EXERCISE REQUIREMENTS: Return only those lines of the material that contain "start".

RAW DATA:
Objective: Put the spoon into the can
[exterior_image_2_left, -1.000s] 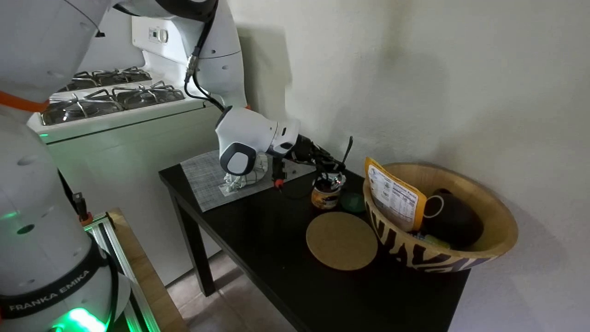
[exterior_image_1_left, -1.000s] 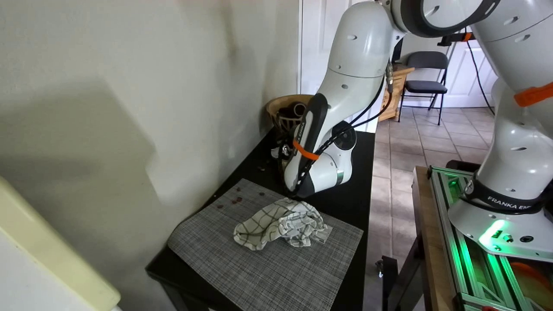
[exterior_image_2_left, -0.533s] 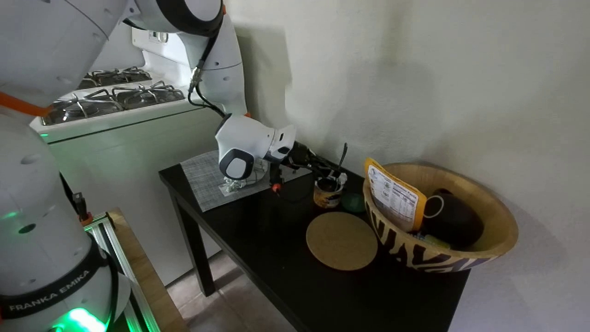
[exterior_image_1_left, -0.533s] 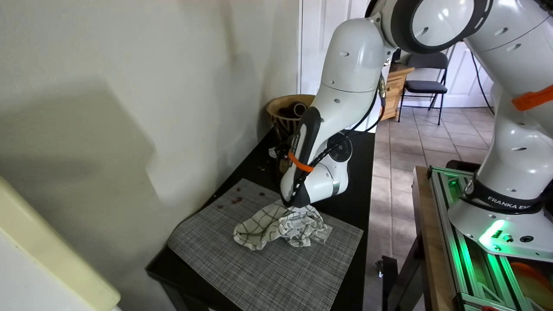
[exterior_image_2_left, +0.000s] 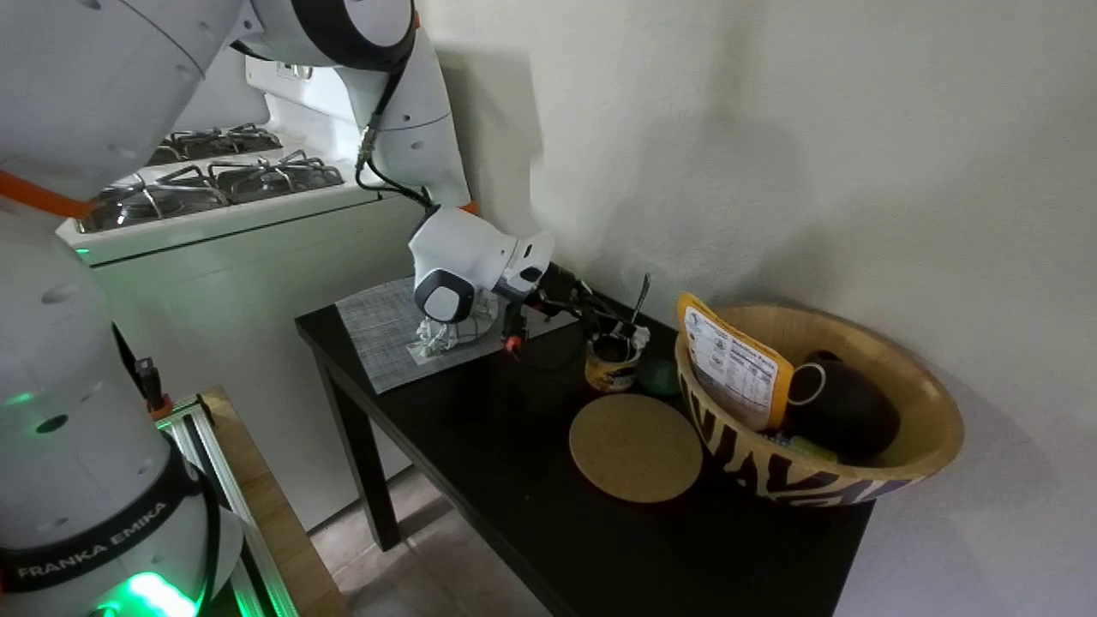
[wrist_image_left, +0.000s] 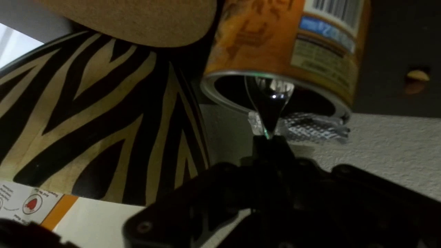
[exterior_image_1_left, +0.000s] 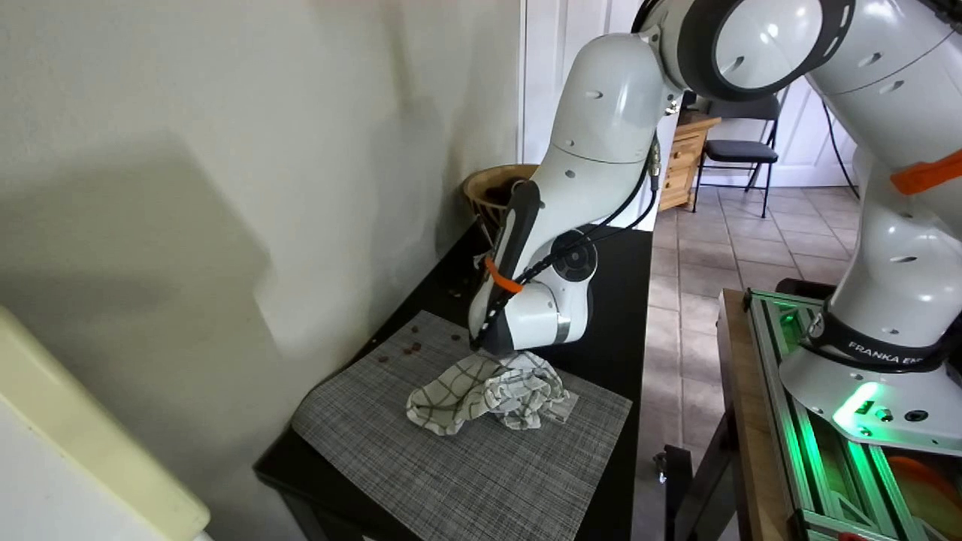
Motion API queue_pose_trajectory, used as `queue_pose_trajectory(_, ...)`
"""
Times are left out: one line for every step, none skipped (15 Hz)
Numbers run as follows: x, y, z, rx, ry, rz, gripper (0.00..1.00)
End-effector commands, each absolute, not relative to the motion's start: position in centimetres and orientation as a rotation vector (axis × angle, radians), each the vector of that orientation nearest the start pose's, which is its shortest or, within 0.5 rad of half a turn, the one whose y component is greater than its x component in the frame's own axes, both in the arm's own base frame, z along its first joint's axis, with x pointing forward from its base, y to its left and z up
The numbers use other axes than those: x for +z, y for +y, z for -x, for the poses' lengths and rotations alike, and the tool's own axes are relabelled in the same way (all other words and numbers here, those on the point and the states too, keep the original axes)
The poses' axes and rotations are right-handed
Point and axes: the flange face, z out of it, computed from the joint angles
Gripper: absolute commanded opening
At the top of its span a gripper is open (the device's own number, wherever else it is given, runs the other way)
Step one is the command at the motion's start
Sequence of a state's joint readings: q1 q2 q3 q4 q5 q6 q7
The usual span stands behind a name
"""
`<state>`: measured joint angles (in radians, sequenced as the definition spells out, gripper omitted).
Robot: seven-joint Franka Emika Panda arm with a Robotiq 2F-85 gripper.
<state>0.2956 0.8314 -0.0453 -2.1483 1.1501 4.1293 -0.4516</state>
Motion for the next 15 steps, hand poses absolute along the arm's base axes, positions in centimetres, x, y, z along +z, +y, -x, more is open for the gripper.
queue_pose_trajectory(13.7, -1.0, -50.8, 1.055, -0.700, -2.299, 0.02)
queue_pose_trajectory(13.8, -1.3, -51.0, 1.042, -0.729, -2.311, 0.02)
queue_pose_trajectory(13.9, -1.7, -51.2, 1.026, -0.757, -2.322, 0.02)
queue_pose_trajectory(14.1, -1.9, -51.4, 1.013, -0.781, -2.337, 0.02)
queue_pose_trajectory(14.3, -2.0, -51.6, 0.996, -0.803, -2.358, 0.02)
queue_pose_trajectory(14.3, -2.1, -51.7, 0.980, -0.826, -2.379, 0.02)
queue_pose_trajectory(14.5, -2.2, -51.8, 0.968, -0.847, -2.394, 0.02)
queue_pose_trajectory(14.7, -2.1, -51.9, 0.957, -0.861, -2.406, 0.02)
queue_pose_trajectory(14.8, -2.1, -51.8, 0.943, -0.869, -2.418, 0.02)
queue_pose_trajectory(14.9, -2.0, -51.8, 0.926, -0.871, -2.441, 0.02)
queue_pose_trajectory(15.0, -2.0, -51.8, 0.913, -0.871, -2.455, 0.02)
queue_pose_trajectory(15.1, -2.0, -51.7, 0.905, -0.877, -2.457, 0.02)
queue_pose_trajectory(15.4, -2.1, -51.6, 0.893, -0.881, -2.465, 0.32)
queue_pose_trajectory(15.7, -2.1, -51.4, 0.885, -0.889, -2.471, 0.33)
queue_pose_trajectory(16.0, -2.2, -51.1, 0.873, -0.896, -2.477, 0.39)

FINAL ANSWER:
End-effector commands, each absolute, not relative to the motion's start: position in centimetres and orientation as a rotation vector (axis × angle, radians), each the vector of that orientation nearest the start pose's, which is its shortest or, within 0.5 rad of half a turn, the one whose y component is greater than its x component in the frame's own axes, both in the arm's own base frame, z along its first joint's axis, with x pointing forward from its base, y to its left and z up
Step one is the command at the motion's start

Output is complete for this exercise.